The main wing burnt down in a fire in 1813 but was rebuilt from 1822 to 1827 to the design of Peder Malling. In 1825, before the rebuilding had been completed, the Sorø Academy reopened once again. Over the next decades it became a central venue of the Danish Golden Age with Bernhard Severin Ingemann as a central figure. Both N. F. S. Grundtvig, Hans Christian Andersen and Bertel Thorvaldsen visited the academy during this period.

==Buildings==
===Main wing and gardens===
The current main wing is designed by Peder Malling in a Neoclassical style which relies more on Greek than Roman architecture for its inspiration. Its interior has decorative works by Georg Hilker.

The academy is surrounded by an English-style park known as the Academy Garden.

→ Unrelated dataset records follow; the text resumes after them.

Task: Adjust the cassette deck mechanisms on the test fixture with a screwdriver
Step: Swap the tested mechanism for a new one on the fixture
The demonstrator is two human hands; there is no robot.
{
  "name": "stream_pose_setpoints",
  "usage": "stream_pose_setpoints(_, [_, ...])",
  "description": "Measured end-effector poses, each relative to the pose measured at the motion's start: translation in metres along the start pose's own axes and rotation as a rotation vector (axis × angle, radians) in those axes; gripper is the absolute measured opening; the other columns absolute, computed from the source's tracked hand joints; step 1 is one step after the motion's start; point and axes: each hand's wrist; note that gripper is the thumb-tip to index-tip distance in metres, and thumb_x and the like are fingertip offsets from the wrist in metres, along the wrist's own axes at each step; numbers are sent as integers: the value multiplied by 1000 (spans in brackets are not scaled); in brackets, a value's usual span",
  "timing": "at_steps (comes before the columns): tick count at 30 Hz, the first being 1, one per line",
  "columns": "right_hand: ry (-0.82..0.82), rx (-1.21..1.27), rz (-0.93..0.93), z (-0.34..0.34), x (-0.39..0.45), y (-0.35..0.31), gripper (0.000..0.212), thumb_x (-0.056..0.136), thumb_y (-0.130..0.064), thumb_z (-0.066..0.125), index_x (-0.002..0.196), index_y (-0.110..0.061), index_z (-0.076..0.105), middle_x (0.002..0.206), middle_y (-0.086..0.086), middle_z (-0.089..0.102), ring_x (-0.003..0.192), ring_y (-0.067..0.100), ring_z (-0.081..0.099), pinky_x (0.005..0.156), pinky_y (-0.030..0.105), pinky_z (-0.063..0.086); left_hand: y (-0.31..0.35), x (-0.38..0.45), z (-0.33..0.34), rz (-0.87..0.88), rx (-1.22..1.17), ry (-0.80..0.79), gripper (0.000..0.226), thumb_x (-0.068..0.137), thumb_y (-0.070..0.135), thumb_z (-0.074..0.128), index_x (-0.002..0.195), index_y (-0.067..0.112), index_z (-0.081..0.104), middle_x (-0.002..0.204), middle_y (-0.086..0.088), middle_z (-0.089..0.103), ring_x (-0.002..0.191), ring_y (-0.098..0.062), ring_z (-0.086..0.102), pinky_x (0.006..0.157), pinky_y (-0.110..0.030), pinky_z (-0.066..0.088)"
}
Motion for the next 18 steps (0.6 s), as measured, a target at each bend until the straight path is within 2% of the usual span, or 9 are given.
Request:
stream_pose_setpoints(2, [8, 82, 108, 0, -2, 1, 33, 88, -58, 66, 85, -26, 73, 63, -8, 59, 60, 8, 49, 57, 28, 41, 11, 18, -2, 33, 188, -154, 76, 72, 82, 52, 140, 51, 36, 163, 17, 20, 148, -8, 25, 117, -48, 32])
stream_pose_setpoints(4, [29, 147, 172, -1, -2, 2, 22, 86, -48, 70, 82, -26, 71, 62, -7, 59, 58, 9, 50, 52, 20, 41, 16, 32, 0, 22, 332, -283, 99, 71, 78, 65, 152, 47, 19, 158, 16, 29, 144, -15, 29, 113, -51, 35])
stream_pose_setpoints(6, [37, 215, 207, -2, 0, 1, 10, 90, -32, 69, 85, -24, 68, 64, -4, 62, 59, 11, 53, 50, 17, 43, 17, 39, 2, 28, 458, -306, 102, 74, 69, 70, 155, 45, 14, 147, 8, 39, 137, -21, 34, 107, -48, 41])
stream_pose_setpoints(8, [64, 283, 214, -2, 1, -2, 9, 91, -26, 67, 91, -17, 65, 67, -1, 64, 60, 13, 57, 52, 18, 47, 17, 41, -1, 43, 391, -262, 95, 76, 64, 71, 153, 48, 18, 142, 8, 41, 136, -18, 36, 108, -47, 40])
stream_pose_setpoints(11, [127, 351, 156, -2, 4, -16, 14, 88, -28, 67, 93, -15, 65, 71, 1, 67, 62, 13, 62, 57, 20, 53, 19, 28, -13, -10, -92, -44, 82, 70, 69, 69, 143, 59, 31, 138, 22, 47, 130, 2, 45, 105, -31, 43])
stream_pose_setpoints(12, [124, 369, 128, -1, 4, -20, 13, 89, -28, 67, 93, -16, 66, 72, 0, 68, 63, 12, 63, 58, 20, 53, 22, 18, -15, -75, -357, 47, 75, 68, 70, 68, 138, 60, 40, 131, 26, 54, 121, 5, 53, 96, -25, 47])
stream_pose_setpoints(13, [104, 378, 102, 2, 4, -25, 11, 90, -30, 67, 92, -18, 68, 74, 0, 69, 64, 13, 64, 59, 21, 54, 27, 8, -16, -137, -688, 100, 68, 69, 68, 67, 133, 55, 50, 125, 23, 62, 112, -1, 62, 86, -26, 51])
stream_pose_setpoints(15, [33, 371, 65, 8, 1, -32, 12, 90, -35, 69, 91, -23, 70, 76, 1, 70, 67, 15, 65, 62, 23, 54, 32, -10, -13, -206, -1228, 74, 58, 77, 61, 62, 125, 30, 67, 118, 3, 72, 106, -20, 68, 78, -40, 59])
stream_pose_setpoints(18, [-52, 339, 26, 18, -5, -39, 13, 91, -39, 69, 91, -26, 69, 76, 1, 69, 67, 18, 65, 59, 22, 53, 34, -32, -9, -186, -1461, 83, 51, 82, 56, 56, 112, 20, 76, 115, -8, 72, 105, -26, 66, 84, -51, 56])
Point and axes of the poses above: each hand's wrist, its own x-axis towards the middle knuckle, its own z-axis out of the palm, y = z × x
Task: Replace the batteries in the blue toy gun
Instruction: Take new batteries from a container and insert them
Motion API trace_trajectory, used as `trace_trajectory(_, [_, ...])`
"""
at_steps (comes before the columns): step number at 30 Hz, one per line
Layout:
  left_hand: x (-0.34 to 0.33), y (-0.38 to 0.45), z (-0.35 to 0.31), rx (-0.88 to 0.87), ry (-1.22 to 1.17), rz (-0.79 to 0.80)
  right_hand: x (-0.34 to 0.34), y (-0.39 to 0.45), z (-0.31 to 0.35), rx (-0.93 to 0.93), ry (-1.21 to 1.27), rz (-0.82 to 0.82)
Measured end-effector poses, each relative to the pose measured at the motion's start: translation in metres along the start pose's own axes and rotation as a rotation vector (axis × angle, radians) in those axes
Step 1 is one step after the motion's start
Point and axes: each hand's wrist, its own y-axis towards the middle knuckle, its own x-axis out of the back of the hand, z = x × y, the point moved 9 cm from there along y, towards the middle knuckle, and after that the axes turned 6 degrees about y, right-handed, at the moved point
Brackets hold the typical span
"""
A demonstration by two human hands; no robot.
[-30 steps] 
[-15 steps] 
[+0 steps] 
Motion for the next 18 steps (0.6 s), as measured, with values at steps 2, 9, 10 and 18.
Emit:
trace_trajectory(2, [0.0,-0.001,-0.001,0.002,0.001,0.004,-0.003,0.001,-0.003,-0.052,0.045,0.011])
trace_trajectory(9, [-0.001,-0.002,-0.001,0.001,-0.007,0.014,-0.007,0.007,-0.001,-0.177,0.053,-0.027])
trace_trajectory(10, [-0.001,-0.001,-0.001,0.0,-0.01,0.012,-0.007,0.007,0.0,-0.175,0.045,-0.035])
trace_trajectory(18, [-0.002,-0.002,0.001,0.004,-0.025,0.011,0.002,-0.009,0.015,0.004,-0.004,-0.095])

Located in the park is the Vænget building which contains Adam Wilhelm Hauch's Physical Cabinet, one of the largest collections of scientific instruments in Europe.

===Chapel===
The conventual church is an example of Cistercian craftsmanship. It is the third longest church in Denmark, and is one of the first Danish churches built of brick. The Reformation whitewashed the traditional decorations of the church; recently the ancient murals have been uncovered and in part restored. Holberg is buried in the church, as are King Valdemar Atterdag (1340–1375) and his father King Christopher II (1276–1332).

===Other buildings===
The gatehouse is the oldest inhabited building in Denmark today. It is where Saxo Grammaticus wrote the famous chronicles 'Gesta Danorum', a medieval historical work recounting the early Christian history of Scandinavia.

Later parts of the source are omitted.